▸ **ASSIGNMENT**:
The answer must consist of every record below, reproduced exactly.
START EXTRACTED INFORMATION
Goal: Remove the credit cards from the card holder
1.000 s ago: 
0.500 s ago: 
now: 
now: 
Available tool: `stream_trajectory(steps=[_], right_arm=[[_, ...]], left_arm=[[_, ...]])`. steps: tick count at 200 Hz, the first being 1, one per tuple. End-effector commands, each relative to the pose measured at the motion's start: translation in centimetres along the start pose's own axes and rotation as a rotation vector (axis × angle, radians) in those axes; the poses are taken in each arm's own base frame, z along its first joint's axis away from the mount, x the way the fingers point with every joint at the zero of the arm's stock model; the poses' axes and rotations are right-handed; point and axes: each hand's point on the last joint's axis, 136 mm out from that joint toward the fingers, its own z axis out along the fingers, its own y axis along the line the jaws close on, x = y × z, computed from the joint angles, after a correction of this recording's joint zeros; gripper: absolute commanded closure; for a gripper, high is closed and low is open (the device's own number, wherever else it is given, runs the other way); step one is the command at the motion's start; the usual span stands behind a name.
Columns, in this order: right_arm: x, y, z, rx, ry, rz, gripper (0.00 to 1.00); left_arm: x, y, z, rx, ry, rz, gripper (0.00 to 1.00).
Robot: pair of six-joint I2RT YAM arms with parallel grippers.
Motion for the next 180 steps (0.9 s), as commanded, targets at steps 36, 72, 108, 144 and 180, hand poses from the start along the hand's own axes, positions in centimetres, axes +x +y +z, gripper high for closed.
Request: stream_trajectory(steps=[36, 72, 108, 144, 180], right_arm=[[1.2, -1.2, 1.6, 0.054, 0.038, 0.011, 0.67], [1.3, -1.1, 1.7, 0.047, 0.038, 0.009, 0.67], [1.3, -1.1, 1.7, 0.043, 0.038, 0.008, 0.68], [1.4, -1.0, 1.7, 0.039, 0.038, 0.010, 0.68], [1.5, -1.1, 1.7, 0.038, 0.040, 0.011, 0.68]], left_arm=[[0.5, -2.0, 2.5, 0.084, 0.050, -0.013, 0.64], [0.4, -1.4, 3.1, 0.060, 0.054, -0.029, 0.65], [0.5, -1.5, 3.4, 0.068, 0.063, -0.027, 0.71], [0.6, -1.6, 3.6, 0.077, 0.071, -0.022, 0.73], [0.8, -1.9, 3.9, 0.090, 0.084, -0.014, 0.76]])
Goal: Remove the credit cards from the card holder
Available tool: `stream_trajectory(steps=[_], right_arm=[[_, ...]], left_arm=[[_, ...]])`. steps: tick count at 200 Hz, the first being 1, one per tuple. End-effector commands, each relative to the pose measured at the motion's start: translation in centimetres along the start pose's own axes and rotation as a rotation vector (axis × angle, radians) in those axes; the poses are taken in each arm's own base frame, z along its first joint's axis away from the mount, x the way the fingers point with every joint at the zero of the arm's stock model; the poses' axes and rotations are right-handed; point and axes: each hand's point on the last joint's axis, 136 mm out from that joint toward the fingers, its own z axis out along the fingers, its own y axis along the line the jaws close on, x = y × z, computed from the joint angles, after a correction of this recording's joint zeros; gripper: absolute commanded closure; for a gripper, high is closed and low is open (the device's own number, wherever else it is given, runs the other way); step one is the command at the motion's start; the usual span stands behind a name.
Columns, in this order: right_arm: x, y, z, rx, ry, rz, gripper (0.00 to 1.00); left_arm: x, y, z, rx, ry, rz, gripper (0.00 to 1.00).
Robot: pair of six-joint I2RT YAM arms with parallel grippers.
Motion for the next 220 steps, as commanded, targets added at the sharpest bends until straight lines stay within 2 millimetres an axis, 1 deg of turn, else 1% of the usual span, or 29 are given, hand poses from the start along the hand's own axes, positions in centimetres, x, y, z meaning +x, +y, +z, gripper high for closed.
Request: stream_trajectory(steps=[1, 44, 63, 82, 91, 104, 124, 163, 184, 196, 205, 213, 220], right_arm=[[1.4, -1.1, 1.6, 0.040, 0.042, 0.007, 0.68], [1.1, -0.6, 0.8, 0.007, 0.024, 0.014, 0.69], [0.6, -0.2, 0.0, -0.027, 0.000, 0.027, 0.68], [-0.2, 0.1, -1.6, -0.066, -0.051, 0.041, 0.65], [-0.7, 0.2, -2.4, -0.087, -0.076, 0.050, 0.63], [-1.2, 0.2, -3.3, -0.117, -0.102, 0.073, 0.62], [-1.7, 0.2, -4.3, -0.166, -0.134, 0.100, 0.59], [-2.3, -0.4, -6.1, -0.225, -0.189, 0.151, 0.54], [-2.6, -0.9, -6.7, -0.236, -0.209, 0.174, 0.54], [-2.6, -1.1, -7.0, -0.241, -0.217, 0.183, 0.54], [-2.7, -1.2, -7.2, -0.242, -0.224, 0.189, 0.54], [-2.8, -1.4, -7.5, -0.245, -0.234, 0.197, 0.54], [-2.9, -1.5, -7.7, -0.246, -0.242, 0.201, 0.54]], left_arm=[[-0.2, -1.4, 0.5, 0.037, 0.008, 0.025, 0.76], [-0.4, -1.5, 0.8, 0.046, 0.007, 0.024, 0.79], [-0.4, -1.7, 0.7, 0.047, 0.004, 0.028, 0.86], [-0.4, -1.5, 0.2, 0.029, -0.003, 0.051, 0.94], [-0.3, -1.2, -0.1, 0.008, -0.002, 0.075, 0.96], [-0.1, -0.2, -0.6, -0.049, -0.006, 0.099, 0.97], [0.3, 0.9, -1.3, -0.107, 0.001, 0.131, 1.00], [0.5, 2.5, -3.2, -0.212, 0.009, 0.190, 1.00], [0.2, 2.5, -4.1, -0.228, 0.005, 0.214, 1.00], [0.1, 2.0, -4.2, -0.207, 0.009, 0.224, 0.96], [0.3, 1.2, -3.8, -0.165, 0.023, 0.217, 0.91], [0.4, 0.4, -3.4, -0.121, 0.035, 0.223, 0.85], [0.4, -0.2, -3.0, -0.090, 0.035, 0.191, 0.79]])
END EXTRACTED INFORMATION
▸ **TASK ANSWER**:
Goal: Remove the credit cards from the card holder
1.000 s ago: 
0.500 s ago: 
now: 
now: 
Available tool: `stream_trajectory(steps=[_], right_arm=[[_, ...]], left_arm=[[_, ...]])`. steps: tick count at 200 Hz, the first being 1, one per tuple. End-effector commands, each relative to the pose measured at the motion's start: translation in centimetres along the start pose's own axes and rotation as a rotation vector (axis × angle, radians) in those axes; the poses are taken in each arm's own base frame, z along its first joint's axis away from the mount, x the way the fingers point with every joint at the zero of the arm's stock model; the poses' axes and rotations are right-handed; point and axes: each hand's point on the last joint's axis, 136 mm out from that joint toward the fingers, its own z axis out along the fingers, its own y axis along the line the jaws close on, x = y × z, computed from the joint angles, after a correction of this recording's joint zeros; gripper: absolute commanded closure; for a gripper, high is closed and low is open (the device's own number, wherever else it is given, runs the other way); step one is the command at the motion's start; the usual span stands behind a name.
Columns, in this order: right_arm: x, y, z, rx, ry, rz, gripper (0.00 to 1.00); left_arm: x, y, z, rx, ry, rz, gripper (0.00 to 1.00).
Robot: pair of six-joint I2RT YAM arms with parallel grippers.
Motion for the next 180 steps (0.9 s), as commanded, targets at steps 36, 72, 108, 144 and 180, hand poses from the start along the hand's own axes, positions in centimetres, axes +x +y +z, gripper high for closed.
Request: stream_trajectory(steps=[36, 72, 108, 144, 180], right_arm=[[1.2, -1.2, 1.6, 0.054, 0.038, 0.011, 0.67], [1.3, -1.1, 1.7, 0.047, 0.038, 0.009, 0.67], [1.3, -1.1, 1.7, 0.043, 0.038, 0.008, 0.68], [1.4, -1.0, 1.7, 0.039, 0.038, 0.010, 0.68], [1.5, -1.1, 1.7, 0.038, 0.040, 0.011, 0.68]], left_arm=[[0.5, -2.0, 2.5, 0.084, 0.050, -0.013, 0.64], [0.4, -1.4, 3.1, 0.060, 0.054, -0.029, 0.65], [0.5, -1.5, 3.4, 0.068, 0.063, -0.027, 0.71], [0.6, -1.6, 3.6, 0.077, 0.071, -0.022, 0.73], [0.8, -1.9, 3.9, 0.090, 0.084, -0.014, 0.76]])
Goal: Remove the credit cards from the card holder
Available tool: `stream_trajectory(steps=[_], right_arm=[[_, ...]], left_arm=[[_, ...]])`. steps: tick count at 200 Hz, the first being 1, one per tuple. End-effector commands, each relative to the pose measured at the motion's start: translation in centimetres along the start pose's own axes and rotation as a rotation vector (axis × angle, radians) in those axes; the poses are taken in each arm's own base frame, z along its first joint's axis away from the mount, x the way the fingers point with every joint at the zero of the arm's stock model; the poses' axes and rotations are right-handed; point and axes: each hand's point on the last joint's axis, 136 mm out from that joint toward the fingers, its own z axis out along the fingers, its own y axis along the line the jaws close on, x = y × z, computed from the joint angles, after a correction of this recording's joint zeros; gripper: absolute commanded closure; for a gripper, high is closed and low is open (the device's own number, wherever else it is given, runs the other way); step one is the command at the motion's start; the usual span stands behind a name.
Columns, in this order: right_arm: x, y, z, rx, ry, rz, gripper (0.00 to 1.00); left_arm: x, y, z, rx, ry, rz, gripper (0.00 to 1.00).
Robot: pair of six-joint I2RT YAM arms with parallel grippers.
Motion for the next 220 steps, as commanded, targets added at the sharpest bends until straight lines stay within 2 millimetres an axis, 1 deg of turn, else 1% of the usual span, or 29 are given, hand poses from the start along the hand's own axes, positions in centimetres, x, y, z meaning +x, +y, +z, gripper high for closed.
Request: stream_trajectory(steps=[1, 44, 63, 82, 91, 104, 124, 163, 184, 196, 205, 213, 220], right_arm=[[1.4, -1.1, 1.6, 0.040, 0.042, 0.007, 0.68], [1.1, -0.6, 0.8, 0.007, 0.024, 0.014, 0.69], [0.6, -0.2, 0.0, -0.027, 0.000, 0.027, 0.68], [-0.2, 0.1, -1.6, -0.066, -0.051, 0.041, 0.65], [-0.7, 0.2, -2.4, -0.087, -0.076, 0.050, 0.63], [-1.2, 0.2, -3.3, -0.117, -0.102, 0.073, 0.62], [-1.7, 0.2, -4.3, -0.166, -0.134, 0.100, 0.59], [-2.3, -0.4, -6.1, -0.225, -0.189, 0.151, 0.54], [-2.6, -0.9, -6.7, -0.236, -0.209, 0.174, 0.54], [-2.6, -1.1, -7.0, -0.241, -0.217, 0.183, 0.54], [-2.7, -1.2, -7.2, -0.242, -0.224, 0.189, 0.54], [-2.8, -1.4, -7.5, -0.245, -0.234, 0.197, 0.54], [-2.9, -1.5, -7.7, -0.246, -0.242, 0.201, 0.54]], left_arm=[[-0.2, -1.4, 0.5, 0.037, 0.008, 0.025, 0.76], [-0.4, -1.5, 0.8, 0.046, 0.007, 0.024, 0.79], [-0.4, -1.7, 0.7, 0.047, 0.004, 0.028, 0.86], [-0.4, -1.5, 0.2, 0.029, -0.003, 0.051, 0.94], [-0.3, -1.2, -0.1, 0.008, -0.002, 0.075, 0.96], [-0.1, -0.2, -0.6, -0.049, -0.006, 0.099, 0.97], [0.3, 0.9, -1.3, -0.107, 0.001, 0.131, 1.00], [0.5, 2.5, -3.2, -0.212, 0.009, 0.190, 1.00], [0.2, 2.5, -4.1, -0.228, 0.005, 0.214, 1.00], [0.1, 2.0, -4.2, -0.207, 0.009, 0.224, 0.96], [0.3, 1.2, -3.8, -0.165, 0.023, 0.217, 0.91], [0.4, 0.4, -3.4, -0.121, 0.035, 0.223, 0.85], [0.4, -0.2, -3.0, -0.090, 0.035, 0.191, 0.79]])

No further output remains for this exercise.